If you are hit, it is crucial that you do the same things you would do after an accident involving two vehicles – exchange contact information, get the names of witnesses, call emergency services if necessary, etc. Also, make sure to contact one of our Burlington Injury Lawyers.

Burlington Injury Lawyers

When people think of personal injury law and cyclists, I’m sure they mostly think of cyclists getting hurt in accidents with motor vehicles. This is, unfortunately, a common occurrence. When a bicycle and car collide, the cyclist is likely to take the brunt of the collision regardless of whose fault it was.

However, as more and more people abandon their cars and hop on their bikes to get around, it is inevitable that some cyclists will make mistakes and cause collisions either with other cyclists or pedestrians. This raises a real risk that cyclists or pedestrians could find themselves injured by the negligent actions of a cyclist. I am thinking, in particular, of the number of times I see cyclists weaving through pedestrians on Victoria’s busy sidewalks despite s. 183(2)(a) of the Motor Vehicle Act, which prohibits bicycles from sidewalks.

Call 1 844-618-8080 (toll free) or text 778-676-3808 to book your free 30 minute consultation with our Burlington lawyers.

If you find yourself injured by a person on a bicycle, a person injury case may not be as straight forward as if you were injured by a person driving a car. A minimum of $200,000 in third party liability insurance is mandatory for people driving in British Columbia, even out of province drivers. There are also provisions in the Insurance (Vehicle) Act to protect people who are injured by unidentified or uninsured drivers.

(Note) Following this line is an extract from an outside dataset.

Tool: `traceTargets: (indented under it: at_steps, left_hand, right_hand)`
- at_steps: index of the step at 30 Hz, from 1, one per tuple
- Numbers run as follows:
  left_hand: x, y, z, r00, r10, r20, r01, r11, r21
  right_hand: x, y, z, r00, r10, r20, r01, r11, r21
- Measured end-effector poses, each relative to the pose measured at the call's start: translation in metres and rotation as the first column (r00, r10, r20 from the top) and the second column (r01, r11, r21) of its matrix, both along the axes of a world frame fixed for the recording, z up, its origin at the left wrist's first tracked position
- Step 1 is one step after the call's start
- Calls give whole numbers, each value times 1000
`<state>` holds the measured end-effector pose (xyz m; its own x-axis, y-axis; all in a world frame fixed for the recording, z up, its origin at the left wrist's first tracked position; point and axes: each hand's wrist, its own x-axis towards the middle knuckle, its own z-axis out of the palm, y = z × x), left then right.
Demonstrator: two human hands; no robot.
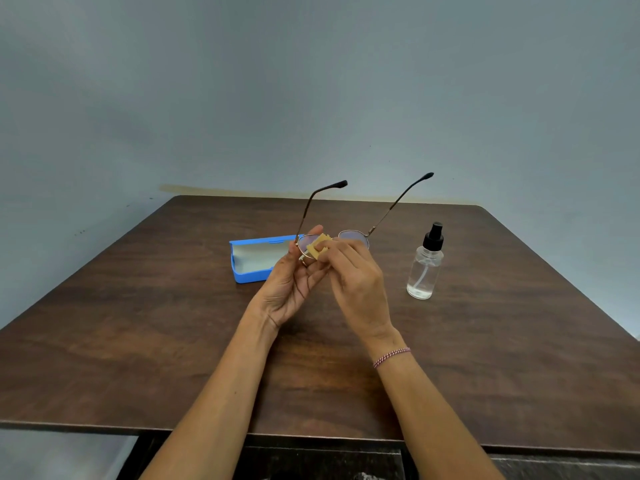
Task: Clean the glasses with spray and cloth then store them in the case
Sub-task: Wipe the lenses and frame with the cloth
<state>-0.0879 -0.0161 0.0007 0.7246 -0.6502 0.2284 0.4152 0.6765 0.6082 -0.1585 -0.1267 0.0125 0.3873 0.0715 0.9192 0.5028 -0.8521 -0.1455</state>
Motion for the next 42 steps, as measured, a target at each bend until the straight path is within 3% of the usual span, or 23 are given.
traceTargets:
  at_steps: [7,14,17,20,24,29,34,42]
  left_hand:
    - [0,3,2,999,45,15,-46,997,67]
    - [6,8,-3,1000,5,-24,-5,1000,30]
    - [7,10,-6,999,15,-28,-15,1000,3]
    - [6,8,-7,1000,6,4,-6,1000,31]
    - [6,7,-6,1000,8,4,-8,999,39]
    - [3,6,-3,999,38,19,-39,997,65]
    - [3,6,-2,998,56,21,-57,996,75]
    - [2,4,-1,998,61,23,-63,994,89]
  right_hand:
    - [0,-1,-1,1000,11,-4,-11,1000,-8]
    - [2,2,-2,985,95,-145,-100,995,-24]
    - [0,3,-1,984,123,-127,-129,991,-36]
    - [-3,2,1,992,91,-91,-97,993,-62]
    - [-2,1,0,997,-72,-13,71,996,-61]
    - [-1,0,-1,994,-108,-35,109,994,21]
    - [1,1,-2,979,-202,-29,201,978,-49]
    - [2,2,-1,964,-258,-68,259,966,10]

Third party liability insurance

Third party liability insurance is not mandatory for cyclists. That said, many cyclists will be insured by their tenant or homeowner insurance policy for causing personal injury or property damage while cycling (I know I am!). For most personal injury cases, the existence of an insurance policy is a crucial piece of the puzzle to get an injured person a fair recovery.

Burlington Injury Lawyers

So, if you have been injured, or do get injured, by a negligent cyclist, it is important to take the same steps you would think to take if you were injured in a motor vehicle accident – get the names and contact information of witnesses and, if the accident is serious or the cyclist flees the scene, call the police.

If the negligent cyclist does indeed have a responding insurance policy, you will put yourself in the best possible position to pursue a personal injury claim.

On the flip side, my fellow cyclists should consider whether their insurance situation would cover them if they were sued for negligently operating their bicycle causing personal injury or property damage, especially if they plan on biking on sidewalks.